Cameraphones: Over the Fence

November 19th, 2003  |  Published in Out Loud

Is it really progress when you have no other options? Cameraphones are taking off, not because people want them, but because manufacturers are selling them with no regard for the consequences.

Economics is driving the inclusion of cameras in new cell phones. It’s cheaper to make more of a particular model (and the cameras are not that expensive themselves to add), so you choose to build the phone with the most potential to generate usage and service fees. Exactly.

This is probably the first major “over the fence” product the US has seen, the repercussions of which should be very interesting. Let me explain. By “over the fence,” I’m talking about a technology/product developed by the R&Ders (often in Japan) and, in effect, tossed over to bewildered marketers (often in the US). These products can flounder—not because they are inferior—but because marketing never gets comfortable enough to find a way to generate momentum and sales. (People, you can’t take away their focus groups and expect them not to suffer.)

The first product I ever came across that was tossed over the fence was a Wacom graphics tablet with a built-in LCD. At the time, the LCD was expensive, but the product’s audience was very clear—graphic designers. The tablet allowed you to draw on the screen, a much easier prospect than regular tablets. When I asked the US PR and marketing people about the product (which I’d seen on the company’s Japanese HQ Web site), they were pretty confused about what to do with it—they hadn’t been given any advance notice, had no samples, and hadn’t done any testing.

[This is also one of those early examples of “Internet effect,” where unlike in the past, I was able to see what other company divisions were doing, even before other divisions knew.]

So do US consumers want cameraphones? I doubt it. Better billing and number portability are much higher on the list for most people.

But that doesn’t affect the impact of toting a camera around with you everywhere. Impromptu meetings with friends, spying, documenting car accidents—the applications are almost endless, and we’re just now starting to deal with the effects of a technology unleashed on our cultures through forced ubiquity. On one hand, you can argue that forcing the tech down our unwitting throats has accelerated societal awareness and adaptation, closing the window that early adopters had to abuse the new cameraphones. On the other hand, with the present ubiquity of cheap cameras, the cameraphone’s real impact is in the new ways it can be abused.

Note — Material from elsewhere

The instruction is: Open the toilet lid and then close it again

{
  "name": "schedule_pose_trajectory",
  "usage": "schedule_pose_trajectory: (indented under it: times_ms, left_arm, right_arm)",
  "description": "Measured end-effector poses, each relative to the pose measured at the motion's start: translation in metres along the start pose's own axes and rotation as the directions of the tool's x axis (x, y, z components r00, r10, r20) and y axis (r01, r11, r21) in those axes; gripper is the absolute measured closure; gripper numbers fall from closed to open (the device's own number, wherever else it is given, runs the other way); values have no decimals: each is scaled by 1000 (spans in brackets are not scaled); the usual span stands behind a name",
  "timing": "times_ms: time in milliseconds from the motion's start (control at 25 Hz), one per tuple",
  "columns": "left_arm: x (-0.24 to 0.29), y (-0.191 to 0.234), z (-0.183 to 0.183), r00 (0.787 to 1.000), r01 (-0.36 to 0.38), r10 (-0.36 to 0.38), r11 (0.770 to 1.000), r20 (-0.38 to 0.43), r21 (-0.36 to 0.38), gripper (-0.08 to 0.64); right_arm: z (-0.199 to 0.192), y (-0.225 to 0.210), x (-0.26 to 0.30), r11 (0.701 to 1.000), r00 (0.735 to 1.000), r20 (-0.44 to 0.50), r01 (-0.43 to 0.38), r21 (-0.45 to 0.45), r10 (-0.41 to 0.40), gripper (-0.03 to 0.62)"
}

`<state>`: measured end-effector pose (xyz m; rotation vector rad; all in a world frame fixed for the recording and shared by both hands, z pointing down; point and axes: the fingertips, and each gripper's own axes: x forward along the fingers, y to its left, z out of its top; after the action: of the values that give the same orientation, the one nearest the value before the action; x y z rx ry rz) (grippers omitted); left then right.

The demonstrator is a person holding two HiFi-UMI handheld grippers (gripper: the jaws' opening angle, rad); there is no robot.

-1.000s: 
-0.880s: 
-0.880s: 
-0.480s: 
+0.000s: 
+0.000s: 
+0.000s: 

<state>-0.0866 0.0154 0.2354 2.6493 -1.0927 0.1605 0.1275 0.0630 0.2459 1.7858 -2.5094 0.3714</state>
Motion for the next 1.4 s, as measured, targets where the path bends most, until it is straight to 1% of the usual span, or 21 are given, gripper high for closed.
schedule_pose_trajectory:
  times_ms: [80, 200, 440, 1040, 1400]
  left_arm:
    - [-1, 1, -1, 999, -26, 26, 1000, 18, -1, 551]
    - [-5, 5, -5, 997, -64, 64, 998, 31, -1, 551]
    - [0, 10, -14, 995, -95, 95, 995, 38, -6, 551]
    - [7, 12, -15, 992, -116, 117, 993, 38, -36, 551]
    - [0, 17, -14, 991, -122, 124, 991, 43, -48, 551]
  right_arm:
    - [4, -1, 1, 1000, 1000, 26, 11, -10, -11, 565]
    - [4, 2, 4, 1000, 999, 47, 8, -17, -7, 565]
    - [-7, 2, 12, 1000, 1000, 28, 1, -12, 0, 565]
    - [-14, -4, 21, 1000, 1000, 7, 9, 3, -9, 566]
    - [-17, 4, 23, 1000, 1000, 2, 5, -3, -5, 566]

Life has now changed—and not for the better. You can bet that there are many more new technologies in the pipeline that companies will soon rollout with little to no thought as to their larger consequences. Should corporations be responsible for what they’ve unleashed? Good question.

[via USAToday]
Camera phones rival DVD players as fastest growing Devices fly off shelves while prices plummet

To date, 80 million camera phones have sold worldwide vs. 6 million in the USA, research firm IDC says. This year, analyst Ron Glaz of IDC says more camera phones will be sold worldwide, 57 million, than digital cameras, 44 million.
By comparison, DVD players, introduced in 1997 and called the fastest-growing consumer tech device by the Consumer Electronics Association, sold 30 million players in its first three years, says researcher In-Stat/MDR.